Leech Me Alone! Atraumatic Hemarthrosis after Hirudotherapy
Curcio J, Lloyd CM (2020) · Cureus · n=1
Study Profile
- Design
- single case report of atraumatic knee hemarthrosis presenting one week after at-home hirudotherapy for osteoarthritis (OhioHealth Doctors Hospital Emergency Department, Columbus, Ohio, USA)
- Sample size (n)
- 1
- Intervention
- Description of a 58-year-old male presenting to a US emergency department with knee pain and swelling one week after self-administered leech therapy; knee arthrocentesis demonstrated significant hemarthrosis
- Comparator
- Not applicable — single-patient safety case report
- Primary endpoint
- Documentation of intra-articular bleeding as a recognized but under-reported adverse event of hirudotherapy
- Primary result
- Single case of atraumatic knee hemarthrosis confirmed by arthrocentesis approximately one week after self-administered leech therapy; managed conservatively; authors highlight that intra-articular bleeding is rarely mentioned in published leech-therapy adverse event lists despite cutaneous bleeding, infection, and rash being routinely discussed
- Follow-up duration
- single ED visit with arthrocentesis-confirmed diagnosis
- PMID
- 32190470
Key Findings
- First published case in the US emergency-medicine literature of atraumatic intra-articular hemarthrosis attributable to hirudotherapy
- Onset approximately one week after leech application — longer than the typical 24-48 hour bleeding window
- Reinforces that intra-articular bleeding is an under-reported adverse event and is rarely listed in patient-facing counselling materials
- Strongly supports the ASH not-for-home-use stance — self-administered leech therapy without clinician supervision is hazardous
- Documents that US emergency physicians encounter this complication and need to be aware of the specific differential diagnosis
Limitations
- Single case (n=1) - cannot establish incidence rate or risk factors
- Self-reported leech application protocol details limited
- No follow-up on subsequent joint function or sequelae reported in abstract
- Selection bias - case reports tend to over-represent dramatic adverse outcomes
- Does not generalize to clinically supervised leech therapy with appropriate patient selection
Clinical Implications
Curcio 2020 is the first US emergency-medicine case report of hirudotherapy-induced atraumatic hemarthrosis and provides important safety-surveillance evidence.
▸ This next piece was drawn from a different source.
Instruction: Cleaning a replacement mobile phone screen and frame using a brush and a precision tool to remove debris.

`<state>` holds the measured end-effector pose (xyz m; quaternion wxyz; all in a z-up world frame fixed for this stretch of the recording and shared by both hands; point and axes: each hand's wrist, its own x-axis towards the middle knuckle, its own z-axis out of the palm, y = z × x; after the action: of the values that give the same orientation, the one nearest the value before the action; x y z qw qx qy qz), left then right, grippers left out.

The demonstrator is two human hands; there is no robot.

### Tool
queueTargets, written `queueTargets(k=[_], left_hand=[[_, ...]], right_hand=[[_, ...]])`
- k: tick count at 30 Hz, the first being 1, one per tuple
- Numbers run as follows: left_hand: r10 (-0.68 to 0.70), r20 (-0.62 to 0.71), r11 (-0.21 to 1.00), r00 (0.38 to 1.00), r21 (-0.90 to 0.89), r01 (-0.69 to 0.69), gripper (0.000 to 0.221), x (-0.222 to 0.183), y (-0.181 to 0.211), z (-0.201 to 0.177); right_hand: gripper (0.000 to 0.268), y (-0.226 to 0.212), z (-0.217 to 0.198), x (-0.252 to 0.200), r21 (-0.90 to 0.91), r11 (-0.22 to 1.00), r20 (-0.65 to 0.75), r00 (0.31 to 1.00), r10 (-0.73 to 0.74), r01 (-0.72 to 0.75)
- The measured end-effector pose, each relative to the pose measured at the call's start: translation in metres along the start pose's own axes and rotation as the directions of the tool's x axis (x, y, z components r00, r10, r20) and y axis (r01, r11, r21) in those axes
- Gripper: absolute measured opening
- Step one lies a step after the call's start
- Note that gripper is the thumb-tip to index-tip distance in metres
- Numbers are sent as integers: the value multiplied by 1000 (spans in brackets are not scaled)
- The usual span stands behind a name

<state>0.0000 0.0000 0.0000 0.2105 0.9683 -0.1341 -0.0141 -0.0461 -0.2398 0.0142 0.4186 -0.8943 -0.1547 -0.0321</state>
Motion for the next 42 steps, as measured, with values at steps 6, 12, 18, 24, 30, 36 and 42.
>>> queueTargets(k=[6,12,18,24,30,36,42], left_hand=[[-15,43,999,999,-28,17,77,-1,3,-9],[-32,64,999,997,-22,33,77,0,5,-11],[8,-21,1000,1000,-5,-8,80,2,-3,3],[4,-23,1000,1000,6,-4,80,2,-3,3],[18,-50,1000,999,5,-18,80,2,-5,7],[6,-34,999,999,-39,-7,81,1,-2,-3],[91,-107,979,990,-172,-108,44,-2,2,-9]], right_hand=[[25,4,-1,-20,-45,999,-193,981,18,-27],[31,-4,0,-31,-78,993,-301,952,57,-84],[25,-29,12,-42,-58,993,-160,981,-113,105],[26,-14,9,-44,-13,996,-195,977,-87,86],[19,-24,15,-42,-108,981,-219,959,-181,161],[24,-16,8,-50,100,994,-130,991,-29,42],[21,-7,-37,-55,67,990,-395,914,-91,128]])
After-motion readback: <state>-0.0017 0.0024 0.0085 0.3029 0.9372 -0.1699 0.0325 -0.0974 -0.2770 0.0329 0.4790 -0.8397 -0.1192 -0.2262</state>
The case strengthens the ASH editorial position that leech therapy should always be administered under qualified clinician supervision with appropriate patient selection (no coagulopathy, no anticoagulant use, careful site selection). For US emergency clinicians, the report establishes that hemarthrosis can be a delayed (>7 days) complication of self-applied hirudotherapy and should be in the differential for atraumatic joint swelling following CAM bodywork. The trial is cited in the registry as a representative safety counter-signal to the optimistic European OA RCT body.